- [Problem to solve]:
Set the images aside and retype the whole listing exactly.

▽

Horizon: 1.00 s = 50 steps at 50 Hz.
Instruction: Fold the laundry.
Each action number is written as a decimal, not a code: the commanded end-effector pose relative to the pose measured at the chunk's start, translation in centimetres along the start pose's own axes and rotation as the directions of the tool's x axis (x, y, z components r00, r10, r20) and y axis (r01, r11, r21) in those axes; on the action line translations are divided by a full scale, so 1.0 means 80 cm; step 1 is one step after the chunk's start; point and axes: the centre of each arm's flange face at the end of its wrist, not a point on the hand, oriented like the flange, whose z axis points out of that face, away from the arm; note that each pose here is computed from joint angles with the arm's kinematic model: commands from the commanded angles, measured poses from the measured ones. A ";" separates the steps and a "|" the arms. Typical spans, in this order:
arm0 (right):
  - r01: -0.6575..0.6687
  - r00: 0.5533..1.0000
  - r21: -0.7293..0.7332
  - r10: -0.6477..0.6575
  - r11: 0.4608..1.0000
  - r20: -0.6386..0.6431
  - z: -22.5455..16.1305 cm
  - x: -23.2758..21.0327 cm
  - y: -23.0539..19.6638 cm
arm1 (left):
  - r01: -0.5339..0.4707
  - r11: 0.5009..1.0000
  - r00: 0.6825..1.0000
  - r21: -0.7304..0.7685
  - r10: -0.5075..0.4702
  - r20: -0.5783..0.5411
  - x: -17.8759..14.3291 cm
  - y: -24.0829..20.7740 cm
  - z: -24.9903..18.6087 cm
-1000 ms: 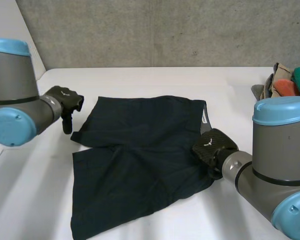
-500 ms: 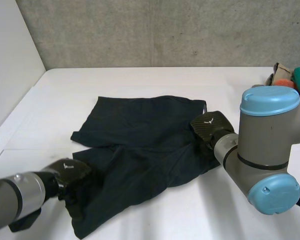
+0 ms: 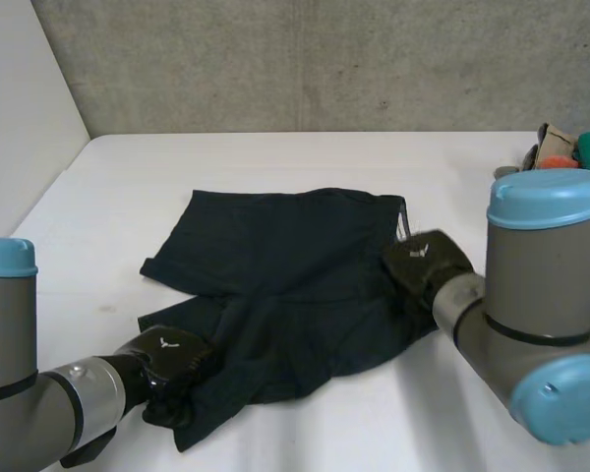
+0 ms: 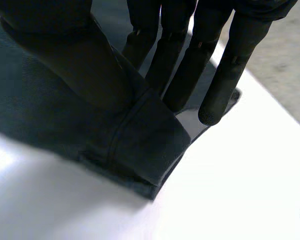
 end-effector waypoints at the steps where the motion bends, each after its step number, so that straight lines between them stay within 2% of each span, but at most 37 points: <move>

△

- [Output]:
Horizon: 1.00 s = 50 steps at 50 Hz.
Instruction: Fold the laundry.
Each action number is written as a decimal, not a code: the commanded end-effector pose relative to the pose measured at the chunk's start, translation in centimetres along the start pose's own axes and rotation as the directions of the tool's x axis (x, y, z components r00, r10, r20) and y axis (r01, r11, r21) in those axes; on the action line translations are divided by a full scale, so 1.0 means 80 cm; step 1 is one step after the chunk's start; point and axes: the centre of each arm's flange face at the end of its wrist, not a point on the hand, oriented like the flange, whose z axis points out of that face, away from the arm; note that each pose here is computed from joint angles with the arm's kinematic model: commands from the commanded angles, measured poses from the measured ones. A ";" separates the steps and a "|" the arms. Typical spans, in this order:
arm0 (right):
  - r01: -0.6575..0.6687
  - r00: 0.5533..1.0000
  - r21: -0.7293..0.7332
  - r10: -0.6477..0.6575
  - r11: 0.4608..1.0000
  - r20: -0.6386..0.6431
  - z: -22.5455..16.1305 cm
  - x: -23.2758..21.0327 cm
  - y: -23.0539..19.6638 cm
arm1 (left):
  - r01: -0.5339..0.4707
  - r11: 0.5009..1.0000
  - r00: 0.6825..1.0000
  - r21: -0.7304..0.7685
  - r10: -0.5075..0.4702
  - r20: -0.5783..0.5411
  - x: -17.8759..14.3291 cm
  - y: -24.0829..20.7740 cm
  - z: -24.9903..18.6087 cm
-1000 ms: 
-500 ms: 
+0 ms: 
+0 ms: 
 end-effector waypoints at the steps where the motion bends, each after its step number, so that straight lines between them stay within 2% of each span, but at most 37 points: <move>

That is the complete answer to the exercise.